6 thoughts on “Three Surprises in the UK Local Election Results”

  1. I'm a Brit (though I have only lived in the UK for under a decade of my adult life) and I don't understand anything either, from before Brexit. So just a few scattered observations.

    The poor showing by Labour parallels the decline of the French and Spanish socialists. Conventional social democracy is in deep trouble. Since the welfare state remains popular, it's not a conversion to hardcore conservatism - the nativist line is that immigrants shouldn't get the benefits, but no cuts for the local poor and working class. The simplest explanations are that these parties have (a) abandoned Keynesianism for austerity snake-oil (b) failed to exact revenge on the banksters responsible for the great financial crisis.

    The bankster hypothesis is not strong. Iceland was the only country that jailed crooked bankers in any number. Even there, the 2016 elections showed a Spanish-style swing to new left parties (Left Greens and Pirate), which weakens the bankster argument. The abandonment by social democrats of a Keynesian commitment to full employment in favour of a rentier priority against inflation is more plausible. Workers have reason to think they have been abandoned. It was not of course just an ideological cave-in: the long-term decline of unions with the tertiarisation of the economy, and the long-term Piketty trend to greater inequality, left the parties little option but to seek capitalist funding.

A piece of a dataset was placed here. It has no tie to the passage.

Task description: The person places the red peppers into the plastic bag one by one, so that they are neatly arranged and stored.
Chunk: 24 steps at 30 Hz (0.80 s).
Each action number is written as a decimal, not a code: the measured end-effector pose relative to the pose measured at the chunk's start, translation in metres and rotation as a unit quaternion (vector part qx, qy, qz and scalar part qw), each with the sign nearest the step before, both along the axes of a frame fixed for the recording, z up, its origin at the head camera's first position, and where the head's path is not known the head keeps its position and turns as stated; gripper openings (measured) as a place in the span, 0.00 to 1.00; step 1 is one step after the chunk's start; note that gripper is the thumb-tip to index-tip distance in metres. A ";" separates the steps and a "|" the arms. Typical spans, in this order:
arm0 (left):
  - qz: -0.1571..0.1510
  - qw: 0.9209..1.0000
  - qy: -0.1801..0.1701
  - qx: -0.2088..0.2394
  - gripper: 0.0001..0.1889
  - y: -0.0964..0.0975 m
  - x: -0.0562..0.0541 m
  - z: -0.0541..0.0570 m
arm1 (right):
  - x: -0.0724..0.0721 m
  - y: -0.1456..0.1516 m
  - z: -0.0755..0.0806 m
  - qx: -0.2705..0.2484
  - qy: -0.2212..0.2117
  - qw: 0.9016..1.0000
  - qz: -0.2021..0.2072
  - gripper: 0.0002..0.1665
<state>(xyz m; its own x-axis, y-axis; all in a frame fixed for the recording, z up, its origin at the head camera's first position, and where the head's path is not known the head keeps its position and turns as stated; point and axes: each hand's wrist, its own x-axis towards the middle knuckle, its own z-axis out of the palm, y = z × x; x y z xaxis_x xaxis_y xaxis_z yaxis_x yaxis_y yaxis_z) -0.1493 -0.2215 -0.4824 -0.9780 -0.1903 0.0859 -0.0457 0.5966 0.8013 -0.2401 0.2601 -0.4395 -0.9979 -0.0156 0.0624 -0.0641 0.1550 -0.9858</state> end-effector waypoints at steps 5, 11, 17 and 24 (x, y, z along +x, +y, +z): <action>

    There is no easy way forward. But the intellectual tide has turned; Piketty against Lucas. Social democrats in Europe can easily restore their commitment to full employment. In France, and Spain, this requires a credible threat to leave the euro or just disregard the stability pact unless the ECB commits to full employment and minimum 2% inflation. Policies against inequality are much harder. Going full Nordic is one option, with a quantum jump in taxes, especially on capital.

    1. What's the evidence that government-run industrial policy or monetary policy is any better than a free market, which at least has the benefit of,, you know, freedom?

      1. Where did I mention industrial policy? It's not IIRC in Keynes or his canonical successors like Hicks, Meade, Samuelson, and Tobin. The standard toolkit has always been fiscal and monetary policy, with secondary attention paid to the objects of government spending as half of fiscal policy. But as a rule, there is a very large virtual file of public spending that has a positive social return, and it expands in a recession or depression as even useless holes-in-the-ground spending pays off indirectly.

        The current unemployment rate is Spain is 18.75%. It's higher for young people, and higher where I live in Andalucia. I am very pleasantly surprised that Spanish voters have not (so far) given significant support to neofascist movements.

  2. Gresham's law would not apply if money weren't controlled by government, requiring that its fiat money be accepted in lieu of harder money.

    The Second National Bank caused inflation and a bubble that when it was burst by Jackson caused a liquidity crisis, but that was a failure of transition, not the lack of a bank. It is interesting to delve deeper into the banking system of the 19th century, as well as the Scottish free banking system of the 18th.

    Insofar as the Fed is charged with maintaining full employment, we have an industrial policy. The government keeps propping up the banking system beyond the Fed's capacity to maintain without printing money. It still couldn't prevent liquidity crises and lengthy depressions in the 30's and 2000's. Coupled with underfunded social security and Medicare, this is driving us to a debt crisis, a political crisis, or both, I'm afraid, in the coming decades.

  3. Attempting to control both inflation/deflation (in favor of some inflation) and employment levels is tantamount to industrial policy.

    The government can still do Keynesian intervention without a central bank.

    Spain unemployment is improving, though, right?

  4. The UK has effectively become a one-party state. Or, rather, England/Wales and Scotland are, separately.